- WORK ORDER: In the data below, find the line containing "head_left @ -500" and the line containing "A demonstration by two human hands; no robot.", then reproduce them and every line between, exactly. Omit pictures.

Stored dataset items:
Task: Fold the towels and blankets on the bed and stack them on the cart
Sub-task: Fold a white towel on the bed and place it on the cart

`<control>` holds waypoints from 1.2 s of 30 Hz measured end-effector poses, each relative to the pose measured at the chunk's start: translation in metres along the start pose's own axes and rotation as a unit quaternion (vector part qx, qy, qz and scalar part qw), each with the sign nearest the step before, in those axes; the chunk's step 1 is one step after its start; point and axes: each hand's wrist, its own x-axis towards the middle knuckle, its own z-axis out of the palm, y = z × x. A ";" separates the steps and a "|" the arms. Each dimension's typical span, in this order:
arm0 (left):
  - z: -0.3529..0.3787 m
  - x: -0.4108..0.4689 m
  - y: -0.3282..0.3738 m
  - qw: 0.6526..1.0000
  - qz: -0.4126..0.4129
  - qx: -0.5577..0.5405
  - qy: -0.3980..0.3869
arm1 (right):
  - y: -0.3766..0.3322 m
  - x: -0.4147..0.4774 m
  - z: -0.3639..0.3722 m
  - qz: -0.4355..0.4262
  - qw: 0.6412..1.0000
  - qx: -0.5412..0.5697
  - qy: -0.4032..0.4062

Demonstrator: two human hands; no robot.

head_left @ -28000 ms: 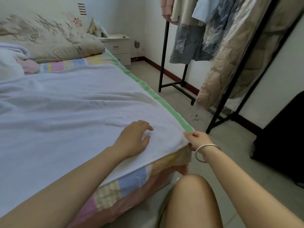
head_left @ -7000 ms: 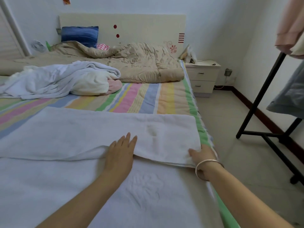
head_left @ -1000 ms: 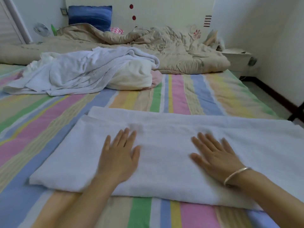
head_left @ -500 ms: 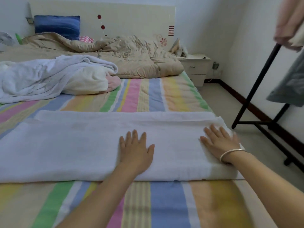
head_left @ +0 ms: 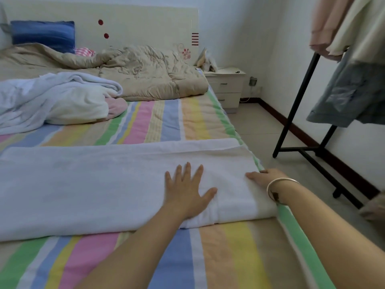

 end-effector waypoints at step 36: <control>-0.068 -0.118 -0.268 0.775 -0.187 -0.592 0.117 | -0.162 -0.089 0.223 -0.420 0.874 -0.220 0.106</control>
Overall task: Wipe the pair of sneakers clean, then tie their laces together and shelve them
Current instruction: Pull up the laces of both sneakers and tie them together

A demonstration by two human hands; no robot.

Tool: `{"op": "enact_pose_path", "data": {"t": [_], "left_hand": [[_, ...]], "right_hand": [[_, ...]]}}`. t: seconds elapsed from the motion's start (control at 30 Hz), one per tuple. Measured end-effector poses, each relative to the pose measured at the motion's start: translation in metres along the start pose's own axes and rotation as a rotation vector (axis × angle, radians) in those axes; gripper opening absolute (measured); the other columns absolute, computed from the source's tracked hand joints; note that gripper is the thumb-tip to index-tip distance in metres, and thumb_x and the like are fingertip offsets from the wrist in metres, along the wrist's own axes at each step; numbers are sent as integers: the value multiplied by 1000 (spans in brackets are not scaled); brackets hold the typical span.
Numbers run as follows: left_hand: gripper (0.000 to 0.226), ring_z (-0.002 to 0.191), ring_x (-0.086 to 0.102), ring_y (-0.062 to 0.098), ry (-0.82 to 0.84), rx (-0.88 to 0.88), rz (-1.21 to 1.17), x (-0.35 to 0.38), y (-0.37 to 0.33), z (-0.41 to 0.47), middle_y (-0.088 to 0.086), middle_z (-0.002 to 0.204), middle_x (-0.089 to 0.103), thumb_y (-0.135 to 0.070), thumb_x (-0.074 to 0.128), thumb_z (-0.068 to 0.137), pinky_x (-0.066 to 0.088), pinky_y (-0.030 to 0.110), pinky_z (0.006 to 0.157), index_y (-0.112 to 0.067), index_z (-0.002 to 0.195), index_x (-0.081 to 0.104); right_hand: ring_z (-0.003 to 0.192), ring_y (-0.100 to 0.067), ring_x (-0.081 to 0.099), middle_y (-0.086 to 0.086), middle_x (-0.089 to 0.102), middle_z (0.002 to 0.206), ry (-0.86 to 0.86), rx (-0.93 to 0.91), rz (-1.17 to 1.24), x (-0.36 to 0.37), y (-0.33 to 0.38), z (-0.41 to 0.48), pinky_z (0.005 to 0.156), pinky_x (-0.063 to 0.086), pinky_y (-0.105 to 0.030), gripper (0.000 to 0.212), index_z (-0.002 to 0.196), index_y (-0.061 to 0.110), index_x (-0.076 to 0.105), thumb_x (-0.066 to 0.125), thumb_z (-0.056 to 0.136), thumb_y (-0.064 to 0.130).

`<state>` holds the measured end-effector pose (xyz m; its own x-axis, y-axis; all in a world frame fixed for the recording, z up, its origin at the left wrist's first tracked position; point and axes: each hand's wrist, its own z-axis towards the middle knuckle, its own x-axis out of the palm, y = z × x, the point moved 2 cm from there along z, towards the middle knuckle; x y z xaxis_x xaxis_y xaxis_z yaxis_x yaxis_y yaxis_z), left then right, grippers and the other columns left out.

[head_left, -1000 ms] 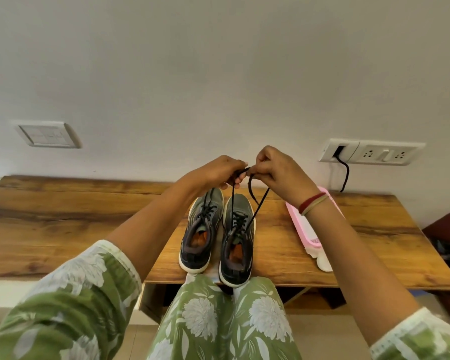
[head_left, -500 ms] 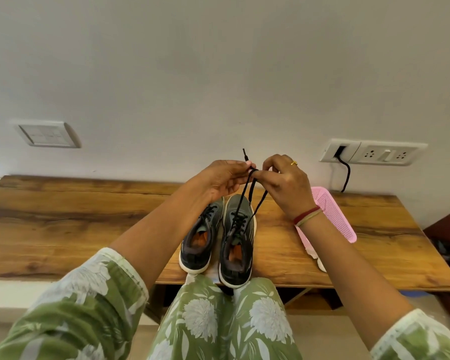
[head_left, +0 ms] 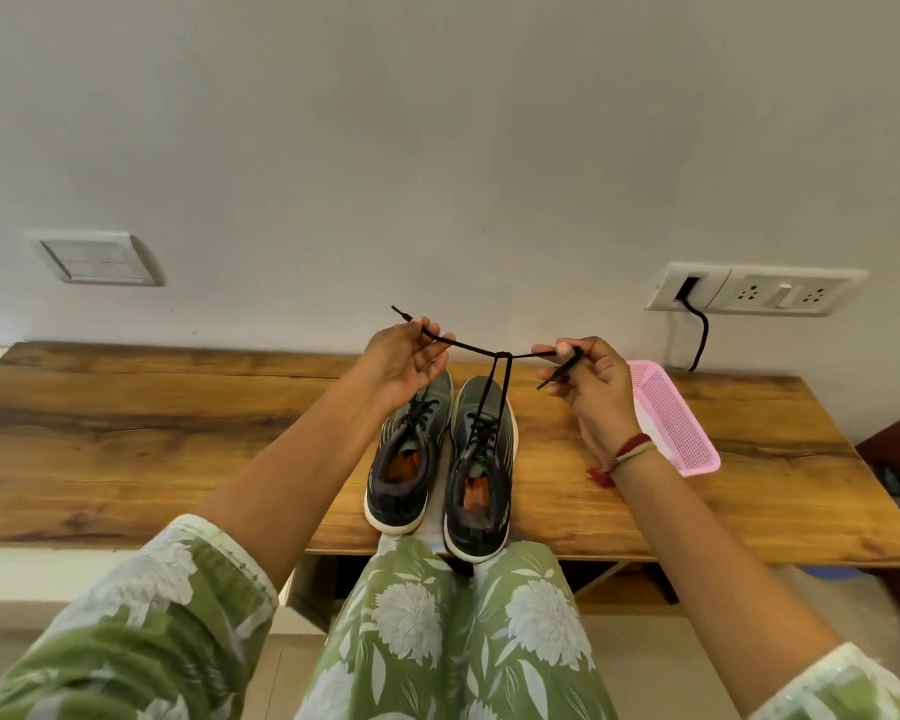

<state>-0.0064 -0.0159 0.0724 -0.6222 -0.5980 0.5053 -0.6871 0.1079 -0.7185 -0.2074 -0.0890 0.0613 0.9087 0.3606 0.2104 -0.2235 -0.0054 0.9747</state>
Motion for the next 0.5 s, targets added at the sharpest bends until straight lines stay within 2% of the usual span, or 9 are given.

- WRITTEN REPLY:
head_left @ -500 ms: 
head_left @ +0 ms: 

 end-effector waypoints at step 36: <control>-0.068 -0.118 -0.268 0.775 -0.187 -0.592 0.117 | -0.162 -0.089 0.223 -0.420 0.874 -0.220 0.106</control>
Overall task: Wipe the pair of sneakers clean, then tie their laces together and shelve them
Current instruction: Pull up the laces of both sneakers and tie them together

A demonstration by two human hands; no robot.

Output is finished, and nothing else is required.